__Requirement__
Exact copies are required of the lines from the line containing "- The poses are" through the final line of the listing, both included, and of no other lines.

__Dataset extract__
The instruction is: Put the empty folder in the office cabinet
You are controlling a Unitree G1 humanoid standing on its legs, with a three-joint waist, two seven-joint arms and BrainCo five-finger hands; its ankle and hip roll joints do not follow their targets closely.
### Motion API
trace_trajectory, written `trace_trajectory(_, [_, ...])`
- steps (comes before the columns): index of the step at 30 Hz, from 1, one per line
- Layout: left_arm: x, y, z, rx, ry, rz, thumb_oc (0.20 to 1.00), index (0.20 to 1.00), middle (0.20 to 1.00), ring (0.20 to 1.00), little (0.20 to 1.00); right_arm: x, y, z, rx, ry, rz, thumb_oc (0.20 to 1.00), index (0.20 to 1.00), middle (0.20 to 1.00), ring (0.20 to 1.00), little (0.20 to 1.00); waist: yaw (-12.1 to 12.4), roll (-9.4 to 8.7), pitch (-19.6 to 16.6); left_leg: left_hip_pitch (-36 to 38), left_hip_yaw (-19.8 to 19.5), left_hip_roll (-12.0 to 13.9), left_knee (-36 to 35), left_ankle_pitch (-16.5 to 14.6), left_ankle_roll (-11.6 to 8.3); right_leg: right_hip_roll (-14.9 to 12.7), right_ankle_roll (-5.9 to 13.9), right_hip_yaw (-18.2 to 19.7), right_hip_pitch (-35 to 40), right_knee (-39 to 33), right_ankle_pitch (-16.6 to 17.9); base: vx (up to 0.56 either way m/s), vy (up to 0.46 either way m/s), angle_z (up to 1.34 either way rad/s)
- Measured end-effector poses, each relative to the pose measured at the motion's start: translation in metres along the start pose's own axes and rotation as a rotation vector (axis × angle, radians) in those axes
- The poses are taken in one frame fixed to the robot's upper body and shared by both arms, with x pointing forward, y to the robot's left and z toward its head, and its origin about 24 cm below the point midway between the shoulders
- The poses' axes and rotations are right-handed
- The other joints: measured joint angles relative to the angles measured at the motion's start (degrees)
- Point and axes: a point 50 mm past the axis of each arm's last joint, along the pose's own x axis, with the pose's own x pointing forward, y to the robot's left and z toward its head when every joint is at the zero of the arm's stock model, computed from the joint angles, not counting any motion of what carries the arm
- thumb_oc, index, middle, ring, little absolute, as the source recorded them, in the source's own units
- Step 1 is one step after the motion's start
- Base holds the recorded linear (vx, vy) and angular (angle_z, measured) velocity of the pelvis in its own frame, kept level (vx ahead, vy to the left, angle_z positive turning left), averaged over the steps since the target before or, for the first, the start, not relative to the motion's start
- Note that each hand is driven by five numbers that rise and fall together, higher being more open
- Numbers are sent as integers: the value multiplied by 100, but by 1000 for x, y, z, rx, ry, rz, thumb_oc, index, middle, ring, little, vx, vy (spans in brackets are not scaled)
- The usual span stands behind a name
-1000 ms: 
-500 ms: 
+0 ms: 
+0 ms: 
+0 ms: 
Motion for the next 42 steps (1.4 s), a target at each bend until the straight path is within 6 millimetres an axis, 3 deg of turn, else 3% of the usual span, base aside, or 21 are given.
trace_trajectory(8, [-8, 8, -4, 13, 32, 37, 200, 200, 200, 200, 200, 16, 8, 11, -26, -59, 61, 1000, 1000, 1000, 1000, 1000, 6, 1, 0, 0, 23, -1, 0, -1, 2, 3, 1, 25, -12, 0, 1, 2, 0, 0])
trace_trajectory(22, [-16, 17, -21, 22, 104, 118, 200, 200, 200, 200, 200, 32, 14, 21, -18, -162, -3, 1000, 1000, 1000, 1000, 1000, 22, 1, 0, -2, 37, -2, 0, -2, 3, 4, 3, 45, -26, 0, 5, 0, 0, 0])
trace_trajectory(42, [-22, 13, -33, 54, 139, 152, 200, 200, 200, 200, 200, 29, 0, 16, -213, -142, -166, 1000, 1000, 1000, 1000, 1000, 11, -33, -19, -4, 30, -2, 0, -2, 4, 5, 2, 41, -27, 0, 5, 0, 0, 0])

__Exercise output__
- The poses are taken in one frame fixed to the robot's upper body and shared by both arms, with x pointing forward, y to the robot's left and z toward its head, and its origin about 24 cm below the point midway between the shoulders
- The poses' axes and rotations are right-handed
- The other joints: measured joint angles relative to the angles measured at the motion's start (degrees)
- Point and axes: a point 50 mm past the axis of each arm's last joint, along the pose's own x axis, with the pose's own x pointing forward, y to the robot's left and z toward its head when every joint is at the zero of the arm's stock model, computed from the joint angles, not counting any motion of what carries the arm
- thumb_oc, index, middle, ring, little absolute, as the source recorded them, in the source's own units
- Step 1 is one step after the motion's start
- Base holds the recorded linear (vx, vy) and angular (angle_z, measured) velocity of the pelvis in its own frame, kept level (vx ahead, vy to the left, angle_z positive turning left), averaged over the steps since the target before or, for the first, the start, not relative to the motion's start
- Note that each hand is driven by five numbers that rise and fall together, higher being more open
- Numbers are sent as integers: the value multiplied by 100, but by 1000 for x, y, z, rx, ry, rz, thumb_oc, index, middle, ring, little, vx, vy (spans in brackets are not scaled)
- The usual span stands behind a name
-1000 ms: 
-500 ms: 
+0 ms: 
+0 ms: 
+0 ms: 
Motion for the next 42 steps (1.4 s), a target at each bend until the straight path is within 6 millimetres an axis, 3 deg of turn, else 3% of the usual span, base aside, or 21 are given.
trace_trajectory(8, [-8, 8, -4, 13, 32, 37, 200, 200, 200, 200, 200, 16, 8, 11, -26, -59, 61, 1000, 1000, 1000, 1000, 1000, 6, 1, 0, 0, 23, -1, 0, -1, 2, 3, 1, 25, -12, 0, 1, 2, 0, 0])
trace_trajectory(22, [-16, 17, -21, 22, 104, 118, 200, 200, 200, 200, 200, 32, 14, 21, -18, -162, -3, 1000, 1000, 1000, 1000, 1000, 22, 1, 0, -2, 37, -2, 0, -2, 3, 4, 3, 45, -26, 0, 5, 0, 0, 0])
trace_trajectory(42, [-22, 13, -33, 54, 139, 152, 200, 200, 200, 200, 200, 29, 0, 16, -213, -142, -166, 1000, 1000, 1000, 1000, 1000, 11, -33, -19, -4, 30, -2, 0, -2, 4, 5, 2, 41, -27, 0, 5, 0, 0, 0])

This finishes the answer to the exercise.